> Goal of the exercise
Output everything in the listing exactly, with no line missing.

> Information supplied
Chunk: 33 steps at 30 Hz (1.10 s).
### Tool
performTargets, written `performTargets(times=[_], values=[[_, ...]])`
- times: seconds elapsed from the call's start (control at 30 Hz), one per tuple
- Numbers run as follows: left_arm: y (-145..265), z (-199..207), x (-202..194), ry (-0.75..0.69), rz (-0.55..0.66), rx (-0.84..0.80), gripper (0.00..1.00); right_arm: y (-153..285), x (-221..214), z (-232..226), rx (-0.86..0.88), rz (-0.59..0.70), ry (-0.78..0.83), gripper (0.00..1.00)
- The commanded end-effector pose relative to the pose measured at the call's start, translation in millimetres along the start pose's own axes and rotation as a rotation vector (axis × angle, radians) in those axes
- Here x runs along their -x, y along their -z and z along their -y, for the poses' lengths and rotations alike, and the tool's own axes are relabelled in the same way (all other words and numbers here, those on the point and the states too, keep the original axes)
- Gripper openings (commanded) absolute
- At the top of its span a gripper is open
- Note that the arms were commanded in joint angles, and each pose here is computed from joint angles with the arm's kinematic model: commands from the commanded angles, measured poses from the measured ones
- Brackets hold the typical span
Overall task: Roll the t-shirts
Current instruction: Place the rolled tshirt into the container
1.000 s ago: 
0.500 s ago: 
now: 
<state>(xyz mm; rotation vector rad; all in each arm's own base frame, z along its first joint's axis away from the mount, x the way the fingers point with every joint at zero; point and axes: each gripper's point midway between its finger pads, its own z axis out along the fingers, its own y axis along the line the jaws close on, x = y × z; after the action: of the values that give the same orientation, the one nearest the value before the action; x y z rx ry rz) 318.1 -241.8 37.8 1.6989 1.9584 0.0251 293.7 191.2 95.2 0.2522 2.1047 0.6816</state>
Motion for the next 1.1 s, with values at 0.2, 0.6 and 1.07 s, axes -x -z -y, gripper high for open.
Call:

> Written solution
Chunk: 33 steps at 30 Hz (1.10 s).
### Tool
performTargets, written `performTargets(times=[_], values=[[_, ...]])`
- times: seconds elapsed from the call's start (control at 30 Hz), one per tuple
- Numbers run as follows: left_arm: y (-145..265), z (-199..207), x (-202..194), ry (-0.75..0.69), rz (-0.55..0.66), rx (-0.84..0.80), gripper (0.00..1.00); right_arm: y (-153..285), x (-221..214), z (-232..226), rx (-0.86..0.88), rz (-0.59..0.70), ry (-0.78..0.83), gripper (0.00..1.00)
- The commanded end-effector pose relative to the pose measured at the call's start, translation in millimetres along the start pose's own axes and rotation as a rotation vector (axis × angle, radians) in those axes
- Here x runs along their -x, y along their -z and z along their -y, for the poses' lengths and rotations alike, and the tool's own axes are relabelled in the same way (all other words and numbers here, those on the point and the states too, keep the original axes)
- Gripper openings (commanded) absolute
- At the top of its span a gripper is open
- Note that the arms were commanded in joint angles, and each pose here is computed from joint angles with the arm's kinematic model: commands from the commanded angles, measured poses from the measured ones
- Brackets hold the typical span
Overall task: Roll the t-shirts
Current instruction: Place the rolled tshirt into the container
1.000 s ago: 
0.500 s ago: 
now: 
<state>(xyz mm; rotation vector rad; all in each arm's own base frame, z along its first joint's axis away from the mount, x the way the fingers point with every joint at zero; point and axes: each gripper's point midway between its finger pads, its own z axis out along the fingers, its own y axis along the line the jaws close on, x = y × z; after the action: of the values that give the same orientation, the one nearest the value before the action; x y z rx ry rz) 318.1 -241.8 37.8 1.6989 1.9584 0.0251 293.7 191.2 95.2 0.2522 2.1047 0.6816</state>
Motion for the next 1.1 s, with values at 0.2, 0.6 and 1.07 s, axes -x -z -y, gripper high for open.
Call:

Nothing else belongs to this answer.